- _WHAT THE TASK REQUIRES_
Each record is to be copied exactly as written.

- _DATA RECORDS_
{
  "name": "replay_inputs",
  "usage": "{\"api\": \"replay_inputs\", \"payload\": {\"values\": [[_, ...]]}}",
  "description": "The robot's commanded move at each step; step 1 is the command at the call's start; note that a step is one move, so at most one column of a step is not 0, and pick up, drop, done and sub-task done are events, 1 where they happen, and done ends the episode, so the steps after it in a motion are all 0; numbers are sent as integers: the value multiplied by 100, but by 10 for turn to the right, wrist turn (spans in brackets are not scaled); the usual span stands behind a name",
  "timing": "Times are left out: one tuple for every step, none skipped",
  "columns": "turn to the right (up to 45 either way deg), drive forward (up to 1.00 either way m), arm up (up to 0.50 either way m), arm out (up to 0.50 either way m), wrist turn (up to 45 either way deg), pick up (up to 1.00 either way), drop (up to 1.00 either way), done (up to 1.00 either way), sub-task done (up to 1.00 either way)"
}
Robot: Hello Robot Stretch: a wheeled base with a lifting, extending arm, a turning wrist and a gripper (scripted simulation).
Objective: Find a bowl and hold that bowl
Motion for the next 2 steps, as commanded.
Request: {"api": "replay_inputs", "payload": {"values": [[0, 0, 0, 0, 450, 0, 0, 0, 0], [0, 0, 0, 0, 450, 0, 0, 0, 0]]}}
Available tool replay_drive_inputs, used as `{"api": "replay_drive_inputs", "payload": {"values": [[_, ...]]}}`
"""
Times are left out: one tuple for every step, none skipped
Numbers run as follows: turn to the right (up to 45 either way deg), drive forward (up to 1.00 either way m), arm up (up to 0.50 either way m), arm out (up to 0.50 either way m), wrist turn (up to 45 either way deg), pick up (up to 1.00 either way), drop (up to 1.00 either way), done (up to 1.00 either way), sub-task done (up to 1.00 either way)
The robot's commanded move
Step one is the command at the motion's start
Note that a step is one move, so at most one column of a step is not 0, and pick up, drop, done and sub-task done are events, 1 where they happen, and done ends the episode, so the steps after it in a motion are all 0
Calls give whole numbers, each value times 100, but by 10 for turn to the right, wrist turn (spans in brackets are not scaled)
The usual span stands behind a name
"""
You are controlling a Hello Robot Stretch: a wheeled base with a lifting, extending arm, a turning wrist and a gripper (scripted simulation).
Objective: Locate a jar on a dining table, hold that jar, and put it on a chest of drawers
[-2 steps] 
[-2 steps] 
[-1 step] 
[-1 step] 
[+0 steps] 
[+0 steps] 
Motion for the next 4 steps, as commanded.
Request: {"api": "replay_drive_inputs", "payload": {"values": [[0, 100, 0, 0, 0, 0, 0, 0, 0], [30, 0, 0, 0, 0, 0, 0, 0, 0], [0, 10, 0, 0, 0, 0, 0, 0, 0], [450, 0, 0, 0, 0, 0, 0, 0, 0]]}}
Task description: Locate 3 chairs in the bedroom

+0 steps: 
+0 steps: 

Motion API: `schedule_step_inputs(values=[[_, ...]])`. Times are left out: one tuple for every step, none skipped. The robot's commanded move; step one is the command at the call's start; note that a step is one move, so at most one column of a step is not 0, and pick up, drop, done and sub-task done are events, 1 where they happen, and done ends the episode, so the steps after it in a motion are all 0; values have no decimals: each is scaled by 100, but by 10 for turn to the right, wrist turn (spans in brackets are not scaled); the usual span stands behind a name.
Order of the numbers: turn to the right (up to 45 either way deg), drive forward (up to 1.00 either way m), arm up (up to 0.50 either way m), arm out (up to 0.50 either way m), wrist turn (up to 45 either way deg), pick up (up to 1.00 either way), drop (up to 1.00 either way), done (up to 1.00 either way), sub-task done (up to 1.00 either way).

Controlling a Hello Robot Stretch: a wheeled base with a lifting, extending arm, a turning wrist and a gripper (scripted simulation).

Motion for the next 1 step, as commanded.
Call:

- _ANSWER BELOW_
{
  "name": "replay_inputs",
  "usage": "{\"api\": \"replay_inputs\", \"payload\": {\"values\": [[_, ...]]}}",
  "description": "The robot's commanded move at each step; step 1 is the command at the call's start; note that a step is one move, so at most one column of a step is not 0, and pick up, drop, done and sub-task done are events, 1 where they happen, and done ends the episode, so the steps after it in a motion are all 0; numbers are sent as integers: the value multiplied by 100, but by 10 for turn to the right, wrist turn (spans in brackets are not scaled); the usual span stands behind a name",
  "timing": "Times are left out: one tuple for every step, none skipped",
  "columns": "turn to the right (up to 45 either way deg), drive forward (up to 1.00 either way m), arm up (up to 0.50 either way m), arm out (up to 0.50 either way m), wrist turn (up to 45 either way deg), pick up (up to 1.00 either way), drop (up to 1.00 either way), done (up to 1.00 either way), sub-task done (up to 1.00 either way)"
}
Robot: Hello Robot Stretch: a wheeled base with a lifting, extending arm, a turning wrist and a gripper (scripted simulation).
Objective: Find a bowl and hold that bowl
Motion for the next 2 steps, as commanded.
Request: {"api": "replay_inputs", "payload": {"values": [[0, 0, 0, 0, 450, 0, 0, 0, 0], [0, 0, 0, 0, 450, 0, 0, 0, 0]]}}
Available tool replay_drive_inputs, used as `{"api": "replay_drive_inputs", "payload": {"values": [[_, ...]]}}`
"""
Times are left out: one tuple for every step, none skipped
Numbers run as follows: turn to the right (up to 45 either way deg), drive forward (up to 1.00 either way m), arm up (up to 0.50 either way m), arm out (up to 0.50 either way m), wrist turn (up to 45 either way deg), pick up (up to 1.00 either way), drop (up to 1.00 either way), done (up to 1.00 either way), sub-task done (up to 1.00 either way)
The robot's commanded move
Step one is the command at the motion's start
Note that a step is one move, so at most one column of a step is not 0, and pick up, drop, done and sub-task done are events, 1 where they happen, and done ends the episode, so the steps after it in a motion are all 0
Calls give whole numbers, each value times 100, but by 10 for turn to the right, wrist turn (spans in brackets are not scaled)
The usual span stands behind a name
"""
You are controlling a Hello Robot Stretch: a wheeled base with a lifting, extending arm, a turning wrist and a gripper (scripted simulation).
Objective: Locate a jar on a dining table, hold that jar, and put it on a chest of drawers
[-2 steps] 
[-2 steps] 
[-1 step] 
[-1 step] 
[+0 steps] 
[+0 steps] 
Motion for the next 4 steps, as commanded.
Request: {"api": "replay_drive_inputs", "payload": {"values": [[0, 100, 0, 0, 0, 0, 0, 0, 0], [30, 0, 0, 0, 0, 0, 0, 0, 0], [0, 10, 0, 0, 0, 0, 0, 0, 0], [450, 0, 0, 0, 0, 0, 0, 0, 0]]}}
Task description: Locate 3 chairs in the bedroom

+0 steps: 
+0 steps: 

Motion API: `schedule_step_inputs(values=[[_, ...]])`. Times are left out: one tuple for every step, none skipped. The robot's commanded move; step one is the command at the call's start; note that a step is one move, so at most one column of a step is not 0, and pick up, drop, done and sub-task done are events, 1 where they happen, and done ends the episode, so the steps after it in a motion are all 0; values have no decimals: each is scaled by 100, but by 10 for turn to the right, wrist turn (spans in brackets are not scaled); the usual span stands behind a name.
Order of the numbers: turn to the right (up to 45 either way deg), drive forward (up to 1.00 either way m), arm up (up to 0.50 either way m), arm out (up to 0.50 either way m), wrist turn (up to 45 either way deg), pick up (up to 1.00 either way), drop (up to 1.00 either way), done (up to 1.00 either way), sub-task done (up to 1.00 either way).

Controlling a Hello Robot Stretch: a wheeled base with a lifting, extending arm, a turning wrist and a gripper (scripted simulation).

Motion for the next 1 step, as commanded.
Call:

The answer has been written out completely.